From the listing below, copy out every line where the word "closing" appears.

+++ Material provided

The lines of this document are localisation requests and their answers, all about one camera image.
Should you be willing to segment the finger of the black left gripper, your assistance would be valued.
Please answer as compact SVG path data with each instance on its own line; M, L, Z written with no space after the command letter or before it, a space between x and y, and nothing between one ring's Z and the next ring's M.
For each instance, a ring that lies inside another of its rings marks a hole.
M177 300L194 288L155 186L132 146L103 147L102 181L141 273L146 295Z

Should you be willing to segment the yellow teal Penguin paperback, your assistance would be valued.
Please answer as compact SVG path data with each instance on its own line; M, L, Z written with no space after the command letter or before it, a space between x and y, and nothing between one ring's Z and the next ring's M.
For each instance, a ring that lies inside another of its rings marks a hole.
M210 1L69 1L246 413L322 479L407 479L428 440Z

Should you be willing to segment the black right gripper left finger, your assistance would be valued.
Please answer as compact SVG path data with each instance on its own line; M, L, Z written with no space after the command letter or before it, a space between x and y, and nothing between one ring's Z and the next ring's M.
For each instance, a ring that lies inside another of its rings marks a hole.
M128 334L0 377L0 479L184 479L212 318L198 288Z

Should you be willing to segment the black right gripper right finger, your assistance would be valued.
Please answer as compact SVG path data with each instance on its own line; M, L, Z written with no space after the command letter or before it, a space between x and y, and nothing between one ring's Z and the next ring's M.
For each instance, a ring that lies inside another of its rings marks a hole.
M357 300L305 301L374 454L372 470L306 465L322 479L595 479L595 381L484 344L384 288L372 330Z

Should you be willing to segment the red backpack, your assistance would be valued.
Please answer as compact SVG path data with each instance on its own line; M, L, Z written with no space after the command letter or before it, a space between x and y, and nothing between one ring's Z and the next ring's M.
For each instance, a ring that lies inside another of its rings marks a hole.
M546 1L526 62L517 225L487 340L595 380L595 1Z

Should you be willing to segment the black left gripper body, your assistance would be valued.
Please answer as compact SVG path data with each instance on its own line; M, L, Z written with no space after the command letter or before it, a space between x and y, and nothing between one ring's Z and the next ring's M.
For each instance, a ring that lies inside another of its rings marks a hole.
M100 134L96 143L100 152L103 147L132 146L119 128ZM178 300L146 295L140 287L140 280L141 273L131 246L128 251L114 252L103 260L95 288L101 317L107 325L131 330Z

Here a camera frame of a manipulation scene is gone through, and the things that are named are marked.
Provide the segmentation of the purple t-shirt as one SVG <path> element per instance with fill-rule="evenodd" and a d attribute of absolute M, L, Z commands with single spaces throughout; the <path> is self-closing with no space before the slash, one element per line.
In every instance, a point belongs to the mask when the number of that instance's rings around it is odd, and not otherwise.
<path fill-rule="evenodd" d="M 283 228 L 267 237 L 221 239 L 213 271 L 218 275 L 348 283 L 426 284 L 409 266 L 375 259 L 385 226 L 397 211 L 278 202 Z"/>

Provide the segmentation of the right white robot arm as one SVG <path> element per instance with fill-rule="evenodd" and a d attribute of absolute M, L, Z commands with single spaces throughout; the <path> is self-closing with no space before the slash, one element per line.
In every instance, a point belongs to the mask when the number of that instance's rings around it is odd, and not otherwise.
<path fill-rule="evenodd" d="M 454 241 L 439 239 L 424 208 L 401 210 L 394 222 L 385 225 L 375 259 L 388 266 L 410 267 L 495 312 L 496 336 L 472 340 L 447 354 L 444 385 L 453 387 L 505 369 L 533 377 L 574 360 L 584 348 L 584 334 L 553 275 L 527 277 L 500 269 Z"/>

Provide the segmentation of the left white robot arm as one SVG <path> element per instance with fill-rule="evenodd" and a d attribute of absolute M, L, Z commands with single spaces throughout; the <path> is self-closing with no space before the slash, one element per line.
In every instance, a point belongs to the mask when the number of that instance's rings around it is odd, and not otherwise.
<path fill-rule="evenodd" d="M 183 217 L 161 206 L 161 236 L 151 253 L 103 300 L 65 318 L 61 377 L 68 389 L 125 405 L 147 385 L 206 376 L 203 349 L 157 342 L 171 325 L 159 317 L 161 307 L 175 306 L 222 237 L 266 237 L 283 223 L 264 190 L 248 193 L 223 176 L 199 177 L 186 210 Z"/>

++++++
+++ Material provided

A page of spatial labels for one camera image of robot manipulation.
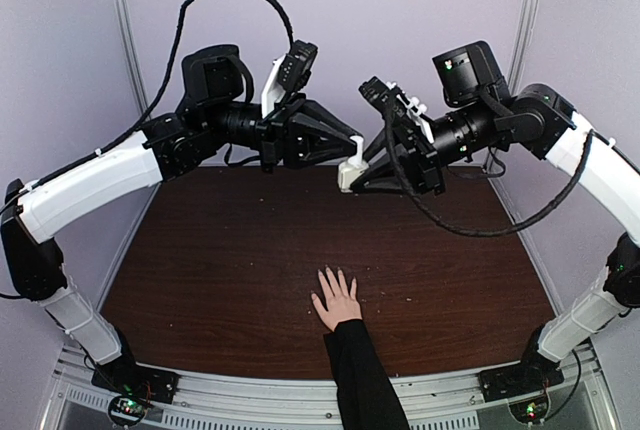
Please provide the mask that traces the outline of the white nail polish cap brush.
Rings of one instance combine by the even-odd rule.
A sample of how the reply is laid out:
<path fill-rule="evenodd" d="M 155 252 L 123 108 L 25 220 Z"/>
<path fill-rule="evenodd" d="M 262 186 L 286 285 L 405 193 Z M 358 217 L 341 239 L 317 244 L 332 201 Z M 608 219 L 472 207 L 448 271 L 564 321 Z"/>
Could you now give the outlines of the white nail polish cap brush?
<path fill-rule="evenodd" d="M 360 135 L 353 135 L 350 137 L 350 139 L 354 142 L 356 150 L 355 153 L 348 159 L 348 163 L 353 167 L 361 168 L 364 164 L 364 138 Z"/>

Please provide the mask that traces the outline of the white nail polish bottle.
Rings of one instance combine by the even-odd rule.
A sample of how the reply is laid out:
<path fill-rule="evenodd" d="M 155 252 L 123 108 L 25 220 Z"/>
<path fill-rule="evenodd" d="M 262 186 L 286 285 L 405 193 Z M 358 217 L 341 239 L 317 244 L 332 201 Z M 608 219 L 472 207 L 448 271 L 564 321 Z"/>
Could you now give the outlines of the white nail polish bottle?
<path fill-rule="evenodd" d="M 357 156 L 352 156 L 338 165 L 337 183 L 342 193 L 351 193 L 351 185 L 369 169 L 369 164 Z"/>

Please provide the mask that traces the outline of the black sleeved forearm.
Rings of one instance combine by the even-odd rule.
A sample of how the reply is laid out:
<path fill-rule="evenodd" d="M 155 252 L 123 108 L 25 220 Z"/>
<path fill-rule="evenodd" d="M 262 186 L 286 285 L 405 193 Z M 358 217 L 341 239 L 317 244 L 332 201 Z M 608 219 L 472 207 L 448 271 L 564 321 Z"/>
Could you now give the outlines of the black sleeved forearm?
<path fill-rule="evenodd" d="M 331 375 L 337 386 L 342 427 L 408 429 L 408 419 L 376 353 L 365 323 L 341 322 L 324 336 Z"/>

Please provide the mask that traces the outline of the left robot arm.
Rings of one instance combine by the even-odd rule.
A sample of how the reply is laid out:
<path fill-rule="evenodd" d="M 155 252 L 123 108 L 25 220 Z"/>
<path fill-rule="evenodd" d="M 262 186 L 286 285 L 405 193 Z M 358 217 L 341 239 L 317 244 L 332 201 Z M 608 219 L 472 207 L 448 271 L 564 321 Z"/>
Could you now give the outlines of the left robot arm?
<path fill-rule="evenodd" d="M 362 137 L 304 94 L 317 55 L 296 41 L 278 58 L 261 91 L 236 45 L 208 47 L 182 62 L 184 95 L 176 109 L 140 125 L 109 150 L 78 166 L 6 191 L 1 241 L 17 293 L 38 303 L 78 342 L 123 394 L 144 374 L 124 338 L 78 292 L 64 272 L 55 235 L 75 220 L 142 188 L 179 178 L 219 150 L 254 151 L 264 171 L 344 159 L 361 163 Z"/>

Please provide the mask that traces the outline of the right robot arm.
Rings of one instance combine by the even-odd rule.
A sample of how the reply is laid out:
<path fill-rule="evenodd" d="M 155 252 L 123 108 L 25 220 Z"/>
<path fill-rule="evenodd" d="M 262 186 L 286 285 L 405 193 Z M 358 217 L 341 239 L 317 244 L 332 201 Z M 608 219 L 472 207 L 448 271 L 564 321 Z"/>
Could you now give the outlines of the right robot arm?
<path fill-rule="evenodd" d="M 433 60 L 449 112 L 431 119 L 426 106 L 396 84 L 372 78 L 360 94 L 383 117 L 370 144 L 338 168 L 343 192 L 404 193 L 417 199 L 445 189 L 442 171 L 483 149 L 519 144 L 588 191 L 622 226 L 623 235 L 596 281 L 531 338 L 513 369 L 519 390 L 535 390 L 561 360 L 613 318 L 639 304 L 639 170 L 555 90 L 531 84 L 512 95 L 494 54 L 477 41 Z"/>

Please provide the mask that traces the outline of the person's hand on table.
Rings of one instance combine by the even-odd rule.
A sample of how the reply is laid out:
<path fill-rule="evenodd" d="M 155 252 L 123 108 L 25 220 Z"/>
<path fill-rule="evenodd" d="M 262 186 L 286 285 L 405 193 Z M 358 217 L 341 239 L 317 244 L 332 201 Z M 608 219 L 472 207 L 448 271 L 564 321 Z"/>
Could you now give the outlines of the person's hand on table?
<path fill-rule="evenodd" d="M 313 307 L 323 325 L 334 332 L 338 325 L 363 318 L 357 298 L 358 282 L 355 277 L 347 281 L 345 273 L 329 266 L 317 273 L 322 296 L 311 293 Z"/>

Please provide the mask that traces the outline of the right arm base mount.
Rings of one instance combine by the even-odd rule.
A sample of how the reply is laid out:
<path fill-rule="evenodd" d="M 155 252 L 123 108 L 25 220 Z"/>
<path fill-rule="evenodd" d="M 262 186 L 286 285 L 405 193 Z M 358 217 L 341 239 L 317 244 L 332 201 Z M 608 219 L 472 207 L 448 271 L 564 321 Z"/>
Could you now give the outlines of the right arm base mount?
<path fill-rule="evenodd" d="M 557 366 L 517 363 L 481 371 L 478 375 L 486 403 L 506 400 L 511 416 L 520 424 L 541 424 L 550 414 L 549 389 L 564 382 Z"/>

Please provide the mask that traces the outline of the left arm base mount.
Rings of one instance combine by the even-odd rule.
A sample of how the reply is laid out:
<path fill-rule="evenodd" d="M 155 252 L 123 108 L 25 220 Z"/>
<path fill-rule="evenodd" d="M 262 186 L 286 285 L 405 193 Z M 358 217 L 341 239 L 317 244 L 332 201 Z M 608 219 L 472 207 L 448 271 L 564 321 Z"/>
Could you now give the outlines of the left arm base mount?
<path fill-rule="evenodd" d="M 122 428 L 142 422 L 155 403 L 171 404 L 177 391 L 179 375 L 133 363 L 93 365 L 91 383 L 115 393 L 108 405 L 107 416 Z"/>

++++++

▸ Answer to the problem:
Provide the segmentation of the purple t-shirt as one SVG <path> element per instance with fill-rule="evenodd" and a d attribute of absolute M, L, Z commands with single spaces throughout; the <path> is self-closing with no space before the slash, one element per line.
Provide the segmentation of the right white robot arm as one SVG <path> element per instance with fill-rule="evenodd" and a d attribute of absolute M, L, Z commands with single spaces throughout; the <path> is self-closing with no space before the slash, one element per line.
Provide the segmentation of the left white robot arm as one SVG <path> element per instance with fill-rule="evenodd" and a d attribute of absolute M, L, Z commands with single spaces throughout; the <path> is self-closing with no space before the slash, one element per line.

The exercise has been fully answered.